Return the entire listing, word for word.

=== Source material ===
****************************************
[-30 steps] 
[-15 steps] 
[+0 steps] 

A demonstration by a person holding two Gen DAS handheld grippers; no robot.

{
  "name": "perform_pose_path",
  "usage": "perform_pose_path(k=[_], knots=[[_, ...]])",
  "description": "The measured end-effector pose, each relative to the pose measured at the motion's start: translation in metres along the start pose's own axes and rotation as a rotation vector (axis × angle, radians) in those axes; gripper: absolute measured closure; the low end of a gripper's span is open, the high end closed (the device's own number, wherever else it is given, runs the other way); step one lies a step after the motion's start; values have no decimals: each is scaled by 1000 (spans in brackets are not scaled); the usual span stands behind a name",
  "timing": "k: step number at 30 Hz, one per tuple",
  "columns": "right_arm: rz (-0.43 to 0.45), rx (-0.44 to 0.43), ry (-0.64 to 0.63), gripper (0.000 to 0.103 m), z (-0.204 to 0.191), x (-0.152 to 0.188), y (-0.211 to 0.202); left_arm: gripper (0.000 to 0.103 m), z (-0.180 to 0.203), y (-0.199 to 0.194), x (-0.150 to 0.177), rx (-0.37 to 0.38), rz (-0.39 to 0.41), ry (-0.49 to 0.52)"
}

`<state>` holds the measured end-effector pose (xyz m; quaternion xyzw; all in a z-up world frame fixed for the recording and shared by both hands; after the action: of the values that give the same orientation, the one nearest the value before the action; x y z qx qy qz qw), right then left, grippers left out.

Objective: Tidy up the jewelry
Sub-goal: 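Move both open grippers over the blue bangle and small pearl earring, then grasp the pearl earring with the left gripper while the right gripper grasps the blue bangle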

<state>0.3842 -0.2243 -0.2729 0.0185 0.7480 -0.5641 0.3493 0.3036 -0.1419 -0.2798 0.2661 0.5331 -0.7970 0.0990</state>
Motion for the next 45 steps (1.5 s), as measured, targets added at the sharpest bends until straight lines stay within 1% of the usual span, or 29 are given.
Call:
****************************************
=== Exercise solution ===
[-30 steps] 
[-15 steps] 
[+0 steps] 

A demonstration by a person holding two Gen DAS handheld grippers; no robot.

{
  "name": "perform_pose_path",
  "usage": "perform_pose_path(k=[_], knots=[[_, ...]])",
  "description": "The measured end-effector pose, each relative to the pose measured at the motion's start: translation in metres along the start pose's own axes and rotation as a rotation vector (axis × angle, radians) in those axes; gripper: absolute measured closure; the low end of a gripper's span is open, the high end closed (the device's own number, wherever else it is given, runs the other way); step one lies a step after the motion's start; values have no decimals: each is scaled by 1000 (spans in brackets are not scaled); the usual span stands behind a name",
  "timing": "k: step number at 30 Hz, one per tuple",
  "columns": "right_arm: rz (-0.43 to 0.45), rx (-0.44 to 0.43), ry (-0.64 to 0.63), gripper (0.000 to 0.103 m), z (-0.204 to 0.191), x (-0.152 to 0.188), y (-0.211 to 0.202); left_arm: gripper (0.000 to 0.103 m), z (-0.180 to 0.203), y (-0.199 to 0.194), x (-0.150 to 0.177), rx (-0.37 to 0.38), rz (-0.39 to 0.41), ry (-0.49 to 0.52)"
}

`<state>` holds the measured end-effector pose (xyz m; quaternion xyzw; all in a z-up world frame fixed for the recording and shared by both hands; after the action: of the values that give the same orientation, the one nearest the value before the action; x y z qx qy qz qw), right then left, grippers left out.

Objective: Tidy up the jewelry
Sub-goal: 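Move both open grippers over the blue bangle and small pearl earring, then grasp the pearl earring with the left gripper while the right gripper grasps the blue bangle
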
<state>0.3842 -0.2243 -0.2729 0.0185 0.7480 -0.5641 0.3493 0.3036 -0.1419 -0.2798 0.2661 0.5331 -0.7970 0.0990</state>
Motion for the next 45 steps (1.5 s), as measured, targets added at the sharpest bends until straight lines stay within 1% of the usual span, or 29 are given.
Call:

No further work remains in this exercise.